For all that Christopher Nolan is a talented filmmaker, he’s one whose movies are declining in smartness over time and as their budgets grow. I talked about this in a previous blog, so go check that out if you’re interested in my full argument, but the simple version is that earlier in his career he was better at integrating the high concept ideas behind his films into the characters and themes.
In this post I’m going to focus specifically on how that impacts Tenet, and how the movie could’ve been better if it didn’t have gas masks.
That’s right. Gas masks.
No, don’t click away. I’ve got a point here. See, the gas masks don’t really doesn’t make much sense. For example, if air particles can’t interact with your lungs, then why can light? Why aren’t all the reverse characters completely dark? Why can heat? After all, your skin wouldn’t be able to accumulate heat since it would all be leaving. Why can sound?
And honestly, it’s fine that Nolan doesn’t address this. Technology and science don’t have to be exact beyond a certain point. He’s trying to write a story, and the reverse timeline tech is there to serve the story. And that’s the thing with the gas masks. They exist for a very specific purpose: to hide the identity of the reverse moving characters in the story so that it can be revealed later on who they are.
After all, if the same character met himself in a hallway, why should they fight? Won’t they trust that they aren’t doing something dumb? But how much more interesting would it be if the characters didn’t trust themselves to be doing the right thing. After all, the whole premise of the movie is that the future is waging war on the past. It would require a lot of plot and character changes, but it’s a way of incorporating the technology of the film into it’s themes and character development. After all, can we really trust ourselves? The protagonist could be a less assured character, one wracked by an identity crisis.

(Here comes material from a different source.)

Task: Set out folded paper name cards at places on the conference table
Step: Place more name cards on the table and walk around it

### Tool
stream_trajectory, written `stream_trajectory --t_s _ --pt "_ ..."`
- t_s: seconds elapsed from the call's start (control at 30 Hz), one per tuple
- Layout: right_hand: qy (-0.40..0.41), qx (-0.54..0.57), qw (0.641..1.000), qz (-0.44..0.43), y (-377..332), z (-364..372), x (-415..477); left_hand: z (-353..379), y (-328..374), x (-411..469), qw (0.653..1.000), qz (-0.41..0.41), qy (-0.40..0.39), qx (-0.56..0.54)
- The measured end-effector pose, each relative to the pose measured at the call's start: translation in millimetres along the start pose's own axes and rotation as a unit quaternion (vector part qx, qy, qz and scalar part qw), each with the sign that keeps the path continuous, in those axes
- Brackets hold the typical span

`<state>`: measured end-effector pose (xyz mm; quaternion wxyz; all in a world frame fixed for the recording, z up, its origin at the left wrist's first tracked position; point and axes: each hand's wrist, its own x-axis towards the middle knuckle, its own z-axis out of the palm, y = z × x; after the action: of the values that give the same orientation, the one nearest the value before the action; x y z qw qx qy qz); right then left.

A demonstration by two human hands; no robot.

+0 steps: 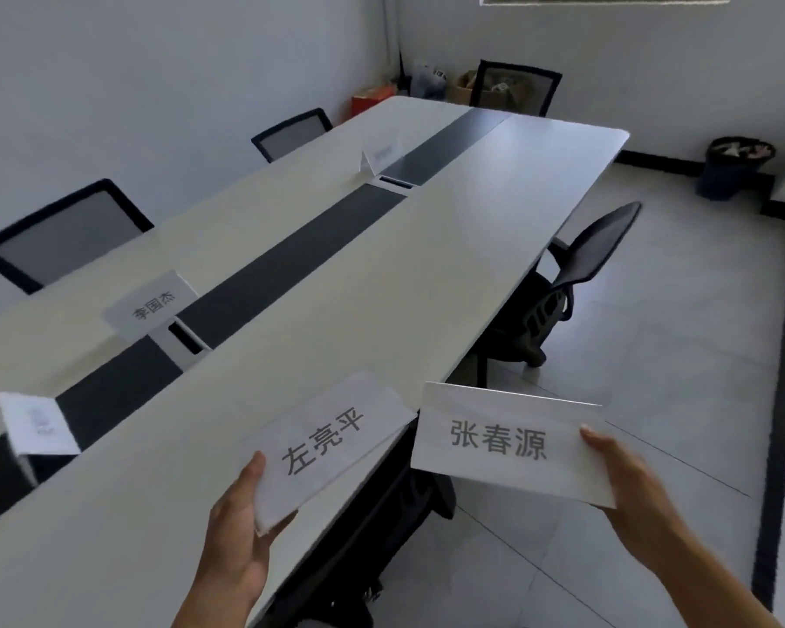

Our brains in the real world already work very hard to make us think we’re the same person. Because we really aren’t: we act different around different people, at home vs at work, among people of our culture and those not. And just think back to your own past. I know I can’t fathom some of the decisions I made in the past.
A Better Structure
Structuring Tenet like this would also make the viewer a more active participant in the story as they try to pierce together the mystery of what’s going on. There’s tension there. The mystery isn’t what will happen, but why what has already happened happened. Just as there’s a tension in Momento of not who killed who like in a normal murder mystery, but whether the murder the main character commits at the beginning of the film is righteous, there’s tension as the protagonist approaches moment zero when he reverses himself. The movie can play with audience expectations, nudge them at one point towards thinking they know why the reverse character is doing something, then plot twist it away.
This also goes some way towards fixing the grandfather paradox that time travel movies constantly suffer from. The tension of what will happen is usually undercut if we know what will already happen. We know the protagonist can’t kill himself, for example. But the tension is shifted from what will happen to why it happened.
This is a more interesting setup than what’s in the film, which is sort of an ambiguous and binary approach. The mystery of who the reverse characters are isn’t really that interesting because it’s a bit like chekhov’s gun: we know later it’ll be explained, and it doesn’t really affect how the characters moving forward in the timeline react. It’s really just there to be like, oh that was clever. It’s boring because it’s straightforward.
The structure of the film would also change. The protagonist wouldn’t just encounter himself once. From his perspective he’d be pursuing his reverse self, while for his reverse self it would be the opposite. There’s actually a kind of interesting reverse narrowing between the two.
Let’s use the example of hand to hand fighting. At the beginning of the film the forward time protagonist has a disadvantage because his reverse self has fought him and already knows his moves. But as he moves forward in his timeline he moves earlier in the reverse timeline and gains the upper hand. And this could extend to more than just fighting.
I’m not saying this wouldn’t be complicated to plot out. It would. It would honestly be a nightmare. But it would make for a more interesting and complex and engaging film. And just because something’s hard doesn’t mean you give up. And Nolan has made a name for himself of being a precise and intellectual filmmaker who’s movies are like clockwork. If anyone could do it it’s him.